Türkiye’nin önde gelen mermer üreticilerinden Kürt işadamı Raif Türk, eski bir gazeteci. Soyadından başlayarak hayat hikâyesinde buralara has pek çok çelişkiyi barındıran Türk’ün gazeteciliği de hiç sıradan değil. 1980’lerde Anadolu Ajansı Güneydoğu Bölge Müdürlüğü yaparken cunta tarafından sakıncalı bulunarak Bursa’ya sürülüyor.

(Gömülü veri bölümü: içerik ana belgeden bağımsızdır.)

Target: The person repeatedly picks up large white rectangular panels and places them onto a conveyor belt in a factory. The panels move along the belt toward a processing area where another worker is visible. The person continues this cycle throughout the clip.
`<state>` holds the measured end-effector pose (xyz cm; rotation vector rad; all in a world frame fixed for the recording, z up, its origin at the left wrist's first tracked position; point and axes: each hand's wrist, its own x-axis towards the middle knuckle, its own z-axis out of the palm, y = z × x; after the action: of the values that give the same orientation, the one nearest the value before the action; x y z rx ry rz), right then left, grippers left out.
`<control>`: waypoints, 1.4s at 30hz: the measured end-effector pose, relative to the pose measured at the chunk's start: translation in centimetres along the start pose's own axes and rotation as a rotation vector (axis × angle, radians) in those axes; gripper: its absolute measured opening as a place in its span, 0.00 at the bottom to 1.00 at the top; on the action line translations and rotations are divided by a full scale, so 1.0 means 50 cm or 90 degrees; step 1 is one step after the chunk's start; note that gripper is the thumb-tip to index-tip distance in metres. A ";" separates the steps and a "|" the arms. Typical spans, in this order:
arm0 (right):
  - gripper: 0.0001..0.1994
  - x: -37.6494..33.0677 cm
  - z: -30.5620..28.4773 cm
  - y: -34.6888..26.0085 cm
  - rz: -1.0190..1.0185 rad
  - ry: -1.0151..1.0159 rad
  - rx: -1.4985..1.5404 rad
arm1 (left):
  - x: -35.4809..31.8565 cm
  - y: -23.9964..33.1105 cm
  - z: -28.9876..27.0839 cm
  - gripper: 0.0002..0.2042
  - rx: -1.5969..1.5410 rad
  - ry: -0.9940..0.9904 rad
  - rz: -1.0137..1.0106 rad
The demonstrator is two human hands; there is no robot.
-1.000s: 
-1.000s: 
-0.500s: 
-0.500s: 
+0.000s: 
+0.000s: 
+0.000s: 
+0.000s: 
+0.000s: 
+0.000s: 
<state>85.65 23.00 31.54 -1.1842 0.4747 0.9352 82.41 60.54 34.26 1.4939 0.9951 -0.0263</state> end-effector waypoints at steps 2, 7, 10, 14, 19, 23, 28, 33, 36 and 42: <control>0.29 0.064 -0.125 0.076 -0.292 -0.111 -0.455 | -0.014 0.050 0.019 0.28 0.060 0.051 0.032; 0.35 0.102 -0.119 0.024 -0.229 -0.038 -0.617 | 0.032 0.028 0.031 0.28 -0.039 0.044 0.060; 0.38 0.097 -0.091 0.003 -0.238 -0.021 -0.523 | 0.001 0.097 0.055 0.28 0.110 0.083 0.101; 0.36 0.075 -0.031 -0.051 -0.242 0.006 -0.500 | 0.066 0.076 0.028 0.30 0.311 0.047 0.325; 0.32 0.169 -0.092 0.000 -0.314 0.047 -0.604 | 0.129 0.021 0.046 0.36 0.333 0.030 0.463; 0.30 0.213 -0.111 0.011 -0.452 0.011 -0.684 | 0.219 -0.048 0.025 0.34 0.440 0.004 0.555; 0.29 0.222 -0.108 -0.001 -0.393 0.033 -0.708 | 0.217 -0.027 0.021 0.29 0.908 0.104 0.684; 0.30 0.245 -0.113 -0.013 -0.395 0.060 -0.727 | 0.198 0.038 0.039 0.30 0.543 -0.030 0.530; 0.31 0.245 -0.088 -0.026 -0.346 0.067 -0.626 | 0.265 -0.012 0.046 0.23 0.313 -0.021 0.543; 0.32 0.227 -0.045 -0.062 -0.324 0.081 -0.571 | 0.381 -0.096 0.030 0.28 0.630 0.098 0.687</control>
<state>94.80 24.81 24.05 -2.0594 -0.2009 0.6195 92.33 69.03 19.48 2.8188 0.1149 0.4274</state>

Bunun üzerine, istifa edip ‘87’de Diyarbakır’a dönerek Kulp’ta şehrin ilk mermer ocağını açıyor. Mermercilik o yıllarda para getirmediğinden Cumhuriyet gazetesinde çalışmaya başlıyor. ‘89’da Diyarbakır Ticaret Odası basın danışmanlığını üstleniyor ve “GAP’ta Diyarbakır” isimli bir dergi çıkarıyor. 1992’de, Özgür Gündem’in Diyarbakır temsilciliğine başlıyor. 1995’te gazeteciliği Evrensel’de sürdürürken Diyarbakır Mermer İnşaat Sanayi ve Ticaret şirketini (DİMER) tekrar canlandırıyor. O tarihten itibaren de bölgedeki mermer yatağı potansiyelini iyi değerlendirerek iş dünyasında hızla ilerliyor. Özgür Gündem yıllarında, pek çok mesai arkadaşı devlet tarafından öldürülüyor. Raif Türk’ün hikâyesi Kürt hareketiyle Kürt sermayedarları arasındaki paradoksal ilişkiye iyi bir örnek.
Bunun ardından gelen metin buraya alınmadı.